The company is nicely profitable (15% return on equity), sports a strong balance sheet with low debt at 33% of equity, and a five-year PE ratio-to-growth (PEG) ratio of 1.02 suggests growth at a reasonable price. All these financial indicators point to AGCO as a “strong buy.”

AGCO Corp. is a buy up to $63; I’m also adding the stock to my Value Portfolio.

AGCO Chart

 

Momentum Play: Vipshop Holdings (NYSE: VIPS)

According to China-based iResearch, Vipshop Holdings is China’s leading online discount retailer for brands as measured by total revenues in 2013 and the number of monthly unique visitors in December 2013. The company’s business model is to offer high-quality branded products to consumers in China through flash sales on its vip.com website. Flash sales represent an online retail format combining the advantages of e-commerce and discount sales through selling a finite quantity of discounted products or services online for a limited period of time (page 42).

The company’s U.S. initial public offering (IPO) occurred back in March 2012 at $6.50 per share. With the stock now trading at $154, price momentum has been tremendous. If you can believe the company’s financial reporting, fourth-quarter revenues were up 117% and earnings were up 300%. Many analysts are bullish including Zacks and Credit Suisse. Most recent price- target boost occurred on May 5th when Nomura raised its price target on the stock to $210.

In March, some insiders cashed out in a secondary offering at $143.74 per share, but new investors purchased five-year convertible bonds with a conversion price of $201.24. The stock’s all-time high price of $182 occurred on March 4th and if the stock were to revisit that level, the gain from the current $154 price would be 18.2%.

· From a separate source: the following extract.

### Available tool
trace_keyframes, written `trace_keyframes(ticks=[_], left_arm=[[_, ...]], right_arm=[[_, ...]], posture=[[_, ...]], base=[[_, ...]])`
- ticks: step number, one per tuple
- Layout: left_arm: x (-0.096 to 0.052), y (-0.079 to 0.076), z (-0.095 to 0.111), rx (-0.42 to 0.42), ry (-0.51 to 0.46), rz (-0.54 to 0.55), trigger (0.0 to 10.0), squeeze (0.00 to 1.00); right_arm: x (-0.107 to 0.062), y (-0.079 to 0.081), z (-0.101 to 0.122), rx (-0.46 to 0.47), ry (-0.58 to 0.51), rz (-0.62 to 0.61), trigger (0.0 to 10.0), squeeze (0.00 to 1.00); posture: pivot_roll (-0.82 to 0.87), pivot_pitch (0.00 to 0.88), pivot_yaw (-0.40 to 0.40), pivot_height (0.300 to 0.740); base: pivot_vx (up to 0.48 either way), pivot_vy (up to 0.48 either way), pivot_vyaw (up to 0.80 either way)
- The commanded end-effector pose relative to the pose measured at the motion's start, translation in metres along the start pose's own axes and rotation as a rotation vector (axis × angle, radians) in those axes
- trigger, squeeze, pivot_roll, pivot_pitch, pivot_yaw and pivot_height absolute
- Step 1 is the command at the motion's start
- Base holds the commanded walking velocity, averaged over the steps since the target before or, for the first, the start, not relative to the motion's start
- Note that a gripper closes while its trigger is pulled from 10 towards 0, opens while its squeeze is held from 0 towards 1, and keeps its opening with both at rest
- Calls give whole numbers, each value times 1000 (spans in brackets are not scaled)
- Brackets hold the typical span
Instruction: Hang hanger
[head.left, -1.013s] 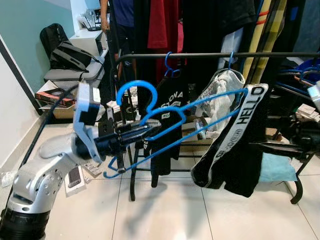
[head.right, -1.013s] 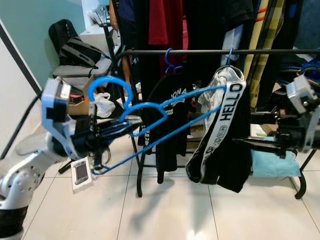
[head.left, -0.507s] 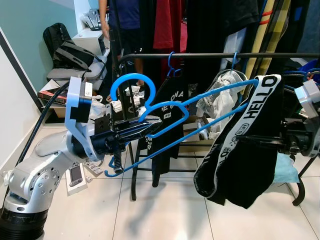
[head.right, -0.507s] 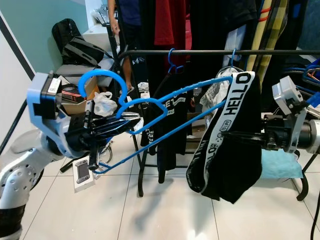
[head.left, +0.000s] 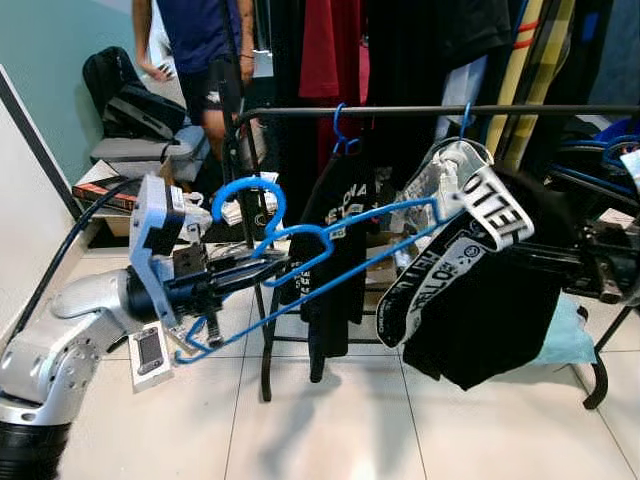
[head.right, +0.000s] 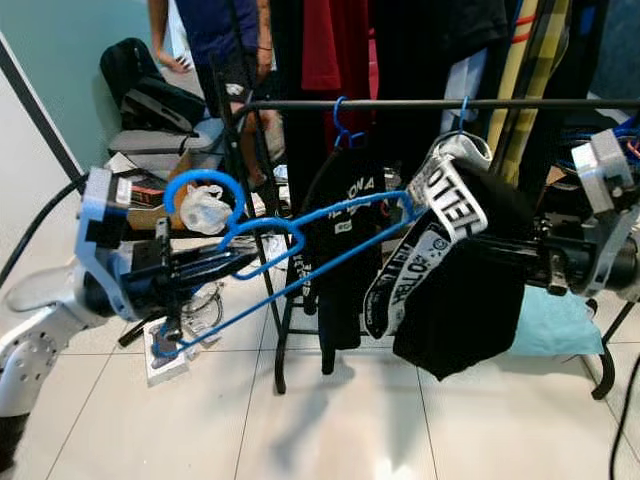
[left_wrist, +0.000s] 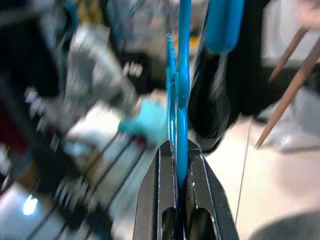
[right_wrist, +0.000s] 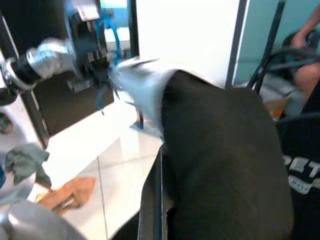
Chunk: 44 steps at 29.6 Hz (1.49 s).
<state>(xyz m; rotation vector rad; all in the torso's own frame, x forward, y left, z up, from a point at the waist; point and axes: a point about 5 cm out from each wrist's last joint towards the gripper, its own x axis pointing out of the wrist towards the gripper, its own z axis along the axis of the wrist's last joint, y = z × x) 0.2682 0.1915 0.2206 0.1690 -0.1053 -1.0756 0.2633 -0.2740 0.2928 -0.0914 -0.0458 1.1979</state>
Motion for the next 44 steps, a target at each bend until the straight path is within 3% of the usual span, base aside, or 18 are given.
trace_keyframes(ticks=[1, 9, 14, 15, 16, 17, 19, 20, 23, 24, 25, 29, 34, 37, 40, 42, 43, 44], left_arm=[[-6, 1, -8, 9, 65, 5, 0, 0], [-36, 7, -36, -16, 259, 55, 0, 0], [-49, 17, -71, -68, 360, 191, 941, 0], [-55, 19, -96, -137, 402, 292, 1765, 0], [-56, 19, -103, -153, 415, 319, 3843, 0], [-57, 21, -116, -183, 453, 385, 3961, 0], [-56, 21, -125, -197, 481, 427, 3961, 0], [-54, 21, -138, -234, 521, 490, 7804, 0], [-53, 21, -146, -256, 549, 527, 7804, 0], [-53, 20, -150, -268, 561, 544, 10000, 0], [-53, 20, -150, -268, 561, 544, 10000, 0], [-27, 1, -205, -520, 599, 865, 10000, 0], [-20, -19, -228, -657, 672, 984, 10000, 0], [-18, -32, -237, -679, 742, 994, 10000, 0], [-14, -78, -263, -674, 992, 912, 10000, 0], [-14, -78, -263, -674, 992, 912, 10000, 0], [-10, -88, -267, -544, 1097, 802, 10000, 0], [-10, -88, -267, -544, 1097, 802, 10000, 0]], right_arm=[[1, 2, 9, -25, -26, 11, 0, 0], [-5, -16, -11, -40, 26, -206, 0, 0], [-7, -34, -59, 56, 122, -477, 0, 0], [-6, -40, -94, 138, 171, -643, 1843, 0], [-6, -41, -102, 160, 185, -687, 8118, 0], [-7, -42, -120, 198, 218, -753, 10000, 0], [-7, -42, -131, 221, 242, -791, 10000, 0], [-7, -41, -148, 266, 274, -853, 10000, 0], [-7, -41, -158, 294, 296, -894, 10000, 0], [-7, -40, -163, 309, 306, -914, 10000, 0], [-7, -40, -163, 309, 306, -914, 10000, 0], [7, -11, -245, 513, 463, -1049, 10000, 0], [18, 5, -271, 576, 533, -1091, 10000, 0], [24, 13, -282, 603, 565, -1108, 10000, 0], [33, 43, -310, 663, 685, -1121, 10000, 0], [33, 43, -310, 663, 685, -1121, 10000, 0], [36, 57, -321, 676, 752, -1105, 10000, 0], [36, 57, -321, 676, 752, -1105, 10000, 0]], posture=[[-112, 0, 44, 740], [-104, 0, 47, 740], [-103, 0, 49, 740], [-101, 0, 49, 740], [-100, 0, 44, 740], [-100, 0, 44, 740], [-100, 0, 44, 740], [-102, 0, 44, 740], [-102, 0, 44, 740], [-102, 0, 44, 740], [-102, 0, 44, 740], [-86, 0, 34, 740], [-72, 0, 17, 740], [-57, 0, 6, 740], [-6, 0, -23, 740], [-6, 0, -23, 740], [11, 0, -24, 740], [11, 0, -24, 740]], base=[[0, 0, 0], [0, 0, 0], [0, 0, 0], [0, 0, 0], [0, 0, 0], [0, 0, 0], [0, 0, 0], [0, 0, 0], [0, 0, 0], [0, 0, 0], [0, 0, 0], [0, 0, 189], [0, 0, 781], [0, 0, 788], [0, 0, 788], [0, 0, 788], [0, 0, 788], [0, 0, 788]])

The company is profitable (32% return on equity), has 18% insider ownership, virtually no debt, and sports a low beta of 0.90. Looks like a “quality” momentum stock assuming Chinese accounting is accurate.

Under my new price-momentum model, Vipshop scores a very-high momentum rating of 383.07:

  • Price gain between 12 months ago and 3 months ago = 421.22% (100 percentile)
  • Price gain over the past 2 months = -7.11%
  • Price gain over the past month = 15.09%
  • Roadrunner Momentum Rating: 421.22 – (-7.11) – (3*15.09) = 383.07

Vipshop Holdings is a buy up to $175; I’m also adding the stock to my Momentum Portfolio.